##### Collected data #####
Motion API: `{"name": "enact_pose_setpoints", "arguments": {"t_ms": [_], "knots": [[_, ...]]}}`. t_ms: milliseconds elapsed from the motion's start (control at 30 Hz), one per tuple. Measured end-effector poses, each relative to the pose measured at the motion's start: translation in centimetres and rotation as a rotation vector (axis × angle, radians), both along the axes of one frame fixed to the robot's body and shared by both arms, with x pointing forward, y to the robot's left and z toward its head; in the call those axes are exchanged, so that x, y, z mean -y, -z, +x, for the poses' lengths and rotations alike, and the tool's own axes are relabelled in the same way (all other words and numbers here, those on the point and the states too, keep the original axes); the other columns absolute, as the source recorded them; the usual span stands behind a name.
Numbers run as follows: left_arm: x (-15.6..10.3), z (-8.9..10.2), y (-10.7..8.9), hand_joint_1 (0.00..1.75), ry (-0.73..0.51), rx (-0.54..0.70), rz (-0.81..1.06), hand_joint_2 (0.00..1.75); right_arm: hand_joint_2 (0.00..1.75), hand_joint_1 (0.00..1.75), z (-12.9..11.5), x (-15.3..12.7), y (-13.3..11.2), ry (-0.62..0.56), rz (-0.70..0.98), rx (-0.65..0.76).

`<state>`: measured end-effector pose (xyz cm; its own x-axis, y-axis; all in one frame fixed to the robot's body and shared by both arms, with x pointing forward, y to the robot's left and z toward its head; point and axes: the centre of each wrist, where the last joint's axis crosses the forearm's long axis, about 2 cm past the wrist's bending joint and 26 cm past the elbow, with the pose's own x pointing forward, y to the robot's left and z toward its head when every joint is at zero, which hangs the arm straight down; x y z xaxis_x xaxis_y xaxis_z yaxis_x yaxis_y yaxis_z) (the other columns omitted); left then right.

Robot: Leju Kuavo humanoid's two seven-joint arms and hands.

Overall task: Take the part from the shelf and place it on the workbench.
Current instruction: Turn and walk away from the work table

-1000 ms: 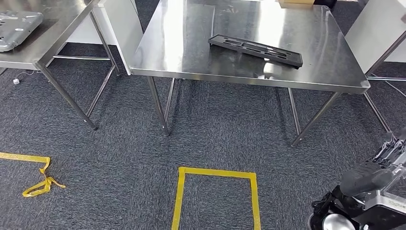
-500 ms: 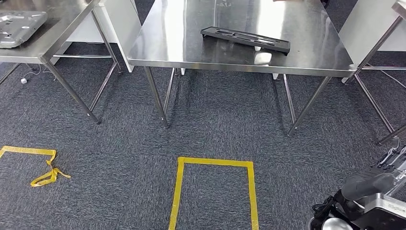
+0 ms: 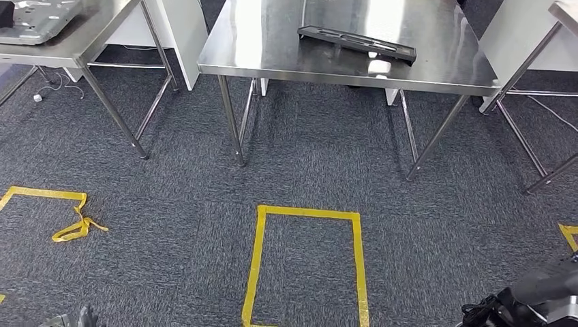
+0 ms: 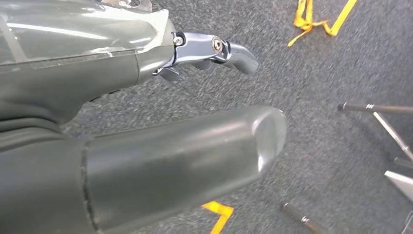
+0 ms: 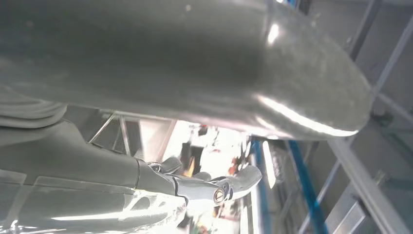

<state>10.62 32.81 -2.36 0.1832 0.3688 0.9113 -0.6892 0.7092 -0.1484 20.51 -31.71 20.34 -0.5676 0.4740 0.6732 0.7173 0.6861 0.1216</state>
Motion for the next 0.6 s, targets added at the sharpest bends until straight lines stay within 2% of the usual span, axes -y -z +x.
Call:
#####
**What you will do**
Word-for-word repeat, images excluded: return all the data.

**Task result**
Motion API: `{"name": "enact_pose_setpoints", "arguments": {"t_ms": [_], "knots": [[_, ...]]}}`. t_ms: milliseconds elapsed from the motion's start (control at 30 Hz), one per tuple. Measured end-effector poses, each relative to the pose measured at the motion's start: translation in centimetres and rotation as a rotation vector (axis × angle, radians), both along the axes of one frame fixed to the robot's body and shared by both arms, with x pointing forward, y to the robot's left and z toward its head; in the call those axes are exchanged, so that x, y, z mean -y, -z, +x, for the poses' lengths and rotations alike, and the tool's own axes are relabelled in the same way (all other words and numbers here, those on the point and the states too, keep the original axes); the other columns absolute, as the source recorded them; the usual span stands behind a name.
Numbers run as follows: left_arm: x (-15.6..10.3), z (-8.9..10.2), y (-10.7..8.9), hand_joint_1 (0.00..1.75), ry (-0.73..0.51), rx (-0.54..0.70), rz (-0.81..1.06), hand_joint_2 (0.00..1.75); right_arm: hand_joint_2 (0.00..1.75), hand_joint_1 (0.00..1.75), z (-12.9..11.5), x (-15.3..12.7), y (-13.3..11.2), ry (-0.62..0.56), rz (-0.70..0.98), rx (-0.65..0.76).

`<state>`: measured end-effector pose (xyz cm; its own x-axis, y-axis; all in one frame fixed to the robot's body and shared by both arms, with x pointing forward, y to the robot's left and z toward its head; point and axes: the centre of each wrist, where the last joint's axis crosses the forearm's long axis, about 2 cm past the wrist's bending joint and 26 cm past the elbow, with the pose's own x pointing forward, y to the robot's left and z toward its head when every joint is at zero, which hangs the arm straight down; x y z xaxis_x xaxis_y xaxis_z yaxis_x yaxis_y yaxis_z) (the other columns omitted); left then right.

Robot: Leju Kuavo humanoid's two seven-joint arms and hands.

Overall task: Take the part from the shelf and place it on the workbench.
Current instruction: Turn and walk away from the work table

-1000 ms: 
-500 ms: 
+0 ms: 
+0 ms: 
+0 ms: 

<state>10.62 32.81 -2.36 0.1832 0.3688 0.9113 -0.6892 0.7092 -0.1484 20.51 -31.71 20.34 -0.5676 0.4740 0.6732 0.7173 0.6861 0.1216</state>
Motion for the next 0.6 s, targets added at the sharpest bends until straight lines stay within 2% of the usual span, axes -y -z +x.
Call:

The exercise concludes with that.